Zapraszamy na spektakl “Kłamstwo” w wykonaniu Teatru Bez Sceny 23 października o godzinie 19:00. Prezentacja jest współfinansowana z Budżetu Województwa Śląskiego. WSTĘP WOLNY, ilość miejsc ograniczona. Darmowe wejściówki można rezerwować pod numerem telefonu 32 769 64 82.
„Czworo przyjaciół. Dwa małżeństwa. Wiele prawd. Jedno KŁAMSTWO.”
Ta komedia to wyrafinowana teatralna zabawa, mająca ambicje na trochę więcej.
To kłamstwo, zawiera prawdę o naturze człowieka.
Tuż przed kolacją, na którą para głównych bohaterów zaprosiła zaprzyjaźnione małżeństwo, gospodyni zobaczyła na ulicy męża swojej przyjaciółki, całującego na ulicy jakąś kobietę! Co robić? Powiedzieć przyjaciółce prawdę? Udawać? Co z kolacją! Sprawę komplikuje fakt, że wiarołomny nikczemnik, jest najlepszym przyjacielem gospodarza.
recenzja URSZULA MAKSELON
http://www.dziennikteatralny.pl/artykuly/klamstwo-na-bosaka.html
Kłamstwo na bosaka
“Kłamstwo” – reż. Andrzej Dopierała – Teatr Bez Sceny w Katowicach
Jeżeli jest inteligentnie napisana komedia i pracował nad nią dobry tłumacz, to żebyśmy mogli się o tym dowiedzieć potrzebni są jeszcze: reżyser i aktorzy – dobrzy rzecz jasna. Gdy te warunki są spełnione to kłopot piszącego polega na tym, by docenić i nie spalić. A o to nietrudno gdy zaczniemy analizować kolejne elementy “Kłamstwa”, bo to komedia nie z tych pełnych gagów, ale z tych budowanych finezyjnie.
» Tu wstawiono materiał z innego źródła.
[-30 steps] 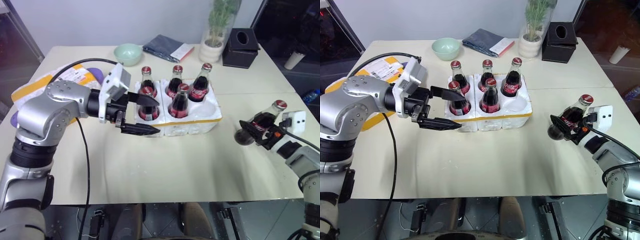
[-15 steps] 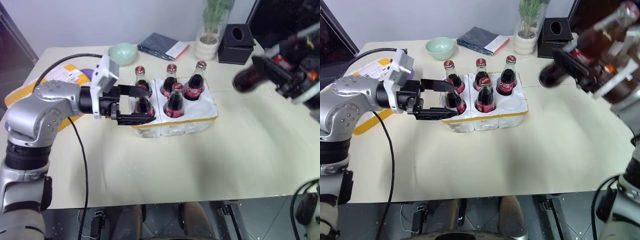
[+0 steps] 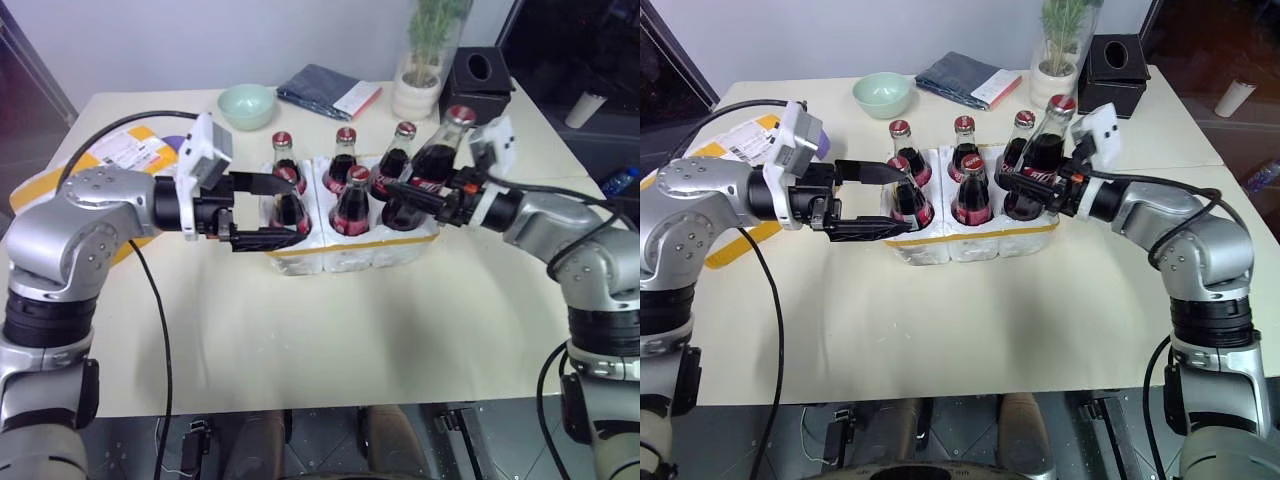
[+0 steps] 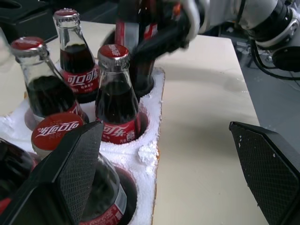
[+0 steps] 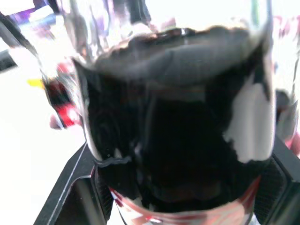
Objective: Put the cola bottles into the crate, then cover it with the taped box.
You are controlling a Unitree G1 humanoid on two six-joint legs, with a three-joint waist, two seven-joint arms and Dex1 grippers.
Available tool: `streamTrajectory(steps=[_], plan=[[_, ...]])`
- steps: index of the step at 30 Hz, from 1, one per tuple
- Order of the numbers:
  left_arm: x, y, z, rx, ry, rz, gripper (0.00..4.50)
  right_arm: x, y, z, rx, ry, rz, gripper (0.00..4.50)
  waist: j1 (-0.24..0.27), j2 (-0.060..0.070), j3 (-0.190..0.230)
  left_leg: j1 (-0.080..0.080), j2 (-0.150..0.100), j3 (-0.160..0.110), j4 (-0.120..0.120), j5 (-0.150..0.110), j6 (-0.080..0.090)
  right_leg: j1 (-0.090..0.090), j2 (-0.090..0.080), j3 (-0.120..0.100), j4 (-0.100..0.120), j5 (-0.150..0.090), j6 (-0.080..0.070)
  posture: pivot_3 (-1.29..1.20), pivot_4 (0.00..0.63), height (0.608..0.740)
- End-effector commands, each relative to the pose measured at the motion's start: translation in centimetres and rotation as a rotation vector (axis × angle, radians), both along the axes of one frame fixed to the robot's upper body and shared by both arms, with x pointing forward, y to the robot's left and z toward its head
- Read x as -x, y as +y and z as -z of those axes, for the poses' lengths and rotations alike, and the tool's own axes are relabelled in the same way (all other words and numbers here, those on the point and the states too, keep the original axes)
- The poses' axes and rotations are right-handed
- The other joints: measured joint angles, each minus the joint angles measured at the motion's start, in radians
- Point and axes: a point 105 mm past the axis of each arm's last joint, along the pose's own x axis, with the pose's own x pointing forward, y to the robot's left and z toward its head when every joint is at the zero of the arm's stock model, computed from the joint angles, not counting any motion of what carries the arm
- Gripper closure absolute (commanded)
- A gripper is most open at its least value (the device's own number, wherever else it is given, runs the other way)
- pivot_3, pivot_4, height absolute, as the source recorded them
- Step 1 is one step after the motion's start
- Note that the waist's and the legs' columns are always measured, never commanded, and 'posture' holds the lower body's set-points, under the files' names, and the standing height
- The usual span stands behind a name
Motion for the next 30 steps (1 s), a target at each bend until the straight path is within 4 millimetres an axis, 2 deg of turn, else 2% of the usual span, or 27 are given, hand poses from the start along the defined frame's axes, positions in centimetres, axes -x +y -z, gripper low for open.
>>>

Przenikliwa, z ciętymi ripostami i niezbędną odrobiną ironii. Sukcesywnie, krok po kroku apetyczne kąski fabuły rzucane ze sceny zaprzątają uwagę widza. Potrzebują czasu by połączyć się w zgrabną całość. By stworzyć bukiet smakowy, który tak jak w przypadku dobrego wina, decyduje o swoistości gatunku. Pozwoliłam sobie nawiązać do wina, które jako temat wraca często w wypowiedziach jednego z bohaterów. Akcja się toczy, oglądający wchodzi w dobrą zabawę z coraz większym uznaniem dla autora, że o tłumaczu, reżyserze i aktorach nie wspomnę.
Na stronie internetowej Teatru Bez Sceny o “Kłamstwie” napisano krótko:- Tuż przed kolacją, na którą para głównych bohaterów zaprosiła zaprzyjaźnione małżeństwo, gospodyni zobaczyła na ulicy męża swojej przyjaciółki, całującego na ulicy jakąś kobietę! Co robić? Powiedzieć przyjaciółce prawdę? Udawać? Co z kolacją! Sprawę komplikuje fakt, że wiarołomny nikczemnik, jest najlepszym przyjacielem gospodarza. Na tym opisie dobrze poprzestać i nie popsuć zabawy potencjalnemu widzowi.
Kolejne sceny budzą coraz większe zaciekawienie. Nawet, jeśli od pewnego momentu, możemy już pewne rzeczy przewidzieć to z zainteresowaniem czekamy na to jak autor pokieruje historią, by dojść do oczekiwanych zdarzeń. Rozmowy błyskotliwe logicznie naprowadzają na kolejne tropy. Także na tropy naszego myślenia o sprawach, o których wypowiadają się bohaterowie.
Zanurzeni w lekkość fomuły scenicznej wysłuchujemy opinii o rzeczach zasadniczych, wybuchamy śmiechem nad przemyśleniami ich i naszymi. Relatywność oceny w zależności od sytuacji jest dana nie tylko bohaterom. Zabawna opowieść o kondycji prawdy i kłamstwa wśród osób sobie najbliższych.
Za całą scenografię “robią” cztery czerwone krzesła ustawione momentami “w kanapę”. Aktorzy w jasnych, swobodnych strojach. Lekkość przekazu wzmacnia to, że występują na bosaka. Dzięki temu Paul może podczas rozmowy figlarnie bawić się stopami żony.
Hmm:
Czy można być zazdrosnym o przyjaciela?
Przyjaciele to Paul – Andrzej Dopierała i Michel – Wiesław Kupczak.
Czy można być zazdrosnym o żonę przyjaciela?
Żony to Alice – Ewa Kutynia i Laurance – Agnieszka Bieńkowska.
Czy można być zazdrosnym o przyjaciółkę przyjaciela?
Nie jest to kompletna lista pytań przewidzianych w spektaklu.